Data extract –

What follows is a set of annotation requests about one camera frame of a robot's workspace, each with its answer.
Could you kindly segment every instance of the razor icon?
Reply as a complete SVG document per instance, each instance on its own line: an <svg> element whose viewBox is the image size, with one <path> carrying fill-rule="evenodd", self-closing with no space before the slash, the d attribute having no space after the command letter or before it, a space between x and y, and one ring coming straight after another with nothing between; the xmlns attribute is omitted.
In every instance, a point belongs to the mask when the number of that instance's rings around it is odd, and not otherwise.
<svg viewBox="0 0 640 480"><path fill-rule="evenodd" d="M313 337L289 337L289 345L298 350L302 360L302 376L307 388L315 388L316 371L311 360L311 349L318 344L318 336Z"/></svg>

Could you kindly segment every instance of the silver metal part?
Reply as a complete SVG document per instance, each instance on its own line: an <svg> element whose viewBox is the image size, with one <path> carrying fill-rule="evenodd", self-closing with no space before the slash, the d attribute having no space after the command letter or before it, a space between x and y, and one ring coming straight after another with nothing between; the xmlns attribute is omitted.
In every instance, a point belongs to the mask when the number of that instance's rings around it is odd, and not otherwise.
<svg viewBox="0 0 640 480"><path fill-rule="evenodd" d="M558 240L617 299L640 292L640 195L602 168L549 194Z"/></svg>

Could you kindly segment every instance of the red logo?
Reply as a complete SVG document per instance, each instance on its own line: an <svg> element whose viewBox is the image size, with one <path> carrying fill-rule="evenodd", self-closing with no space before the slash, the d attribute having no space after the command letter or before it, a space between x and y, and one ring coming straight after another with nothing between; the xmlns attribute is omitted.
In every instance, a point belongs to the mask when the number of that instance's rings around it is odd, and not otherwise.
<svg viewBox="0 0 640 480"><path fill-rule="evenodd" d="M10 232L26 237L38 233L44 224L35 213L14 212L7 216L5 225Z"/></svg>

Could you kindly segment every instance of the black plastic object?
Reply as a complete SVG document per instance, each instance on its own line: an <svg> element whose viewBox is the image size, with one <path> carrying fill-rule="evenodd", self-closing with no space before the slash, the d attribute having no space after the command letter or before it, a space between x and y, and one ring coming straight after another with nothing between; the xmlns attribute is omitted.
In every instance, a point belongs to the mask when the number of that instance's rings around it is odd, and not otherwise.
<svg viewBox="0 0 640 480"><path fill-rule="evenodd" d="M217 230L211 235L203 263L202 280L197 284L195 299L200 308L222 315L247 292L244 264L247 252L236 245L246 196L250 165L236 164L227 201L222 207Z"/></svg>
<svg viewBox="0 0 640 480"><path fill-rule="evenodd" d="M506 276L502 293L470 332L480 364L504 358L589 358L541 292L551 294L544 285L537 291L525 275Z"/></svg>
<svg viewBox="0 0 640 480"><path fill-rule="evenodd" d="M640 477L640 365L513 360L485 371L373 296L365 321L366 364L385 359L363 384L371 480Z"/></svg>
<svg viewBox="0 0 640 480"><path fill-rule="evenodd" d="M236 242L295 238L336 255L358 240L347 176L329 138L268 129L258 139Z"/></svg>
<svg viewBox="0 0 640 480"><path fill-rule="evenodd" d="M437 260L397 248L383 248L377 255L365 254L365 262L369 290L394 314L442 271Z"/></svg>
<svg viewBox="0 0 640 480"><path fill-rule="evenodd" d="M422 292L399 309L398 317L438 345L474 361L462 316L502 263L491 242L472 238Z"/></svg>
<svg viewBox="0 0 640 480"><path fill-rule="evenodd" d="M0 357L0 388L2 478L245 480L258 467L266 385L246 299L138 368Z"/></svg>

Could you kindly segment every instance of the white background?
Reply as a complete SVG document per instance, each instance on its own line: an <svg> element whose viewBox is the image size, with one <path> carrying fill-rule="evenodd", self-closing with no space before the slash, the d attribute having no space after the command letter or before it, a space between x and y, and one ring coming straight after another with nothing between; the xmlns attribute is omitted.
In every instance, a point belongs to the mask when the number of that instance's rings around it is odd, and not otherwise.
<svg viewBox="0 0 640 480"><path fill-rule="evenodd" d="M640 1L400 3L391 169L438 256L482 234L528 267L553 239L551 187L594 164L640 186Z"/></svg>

Task –
Your answer should be the number of lines in the records that contain the word "kindly", with nothing added.

Response box –
5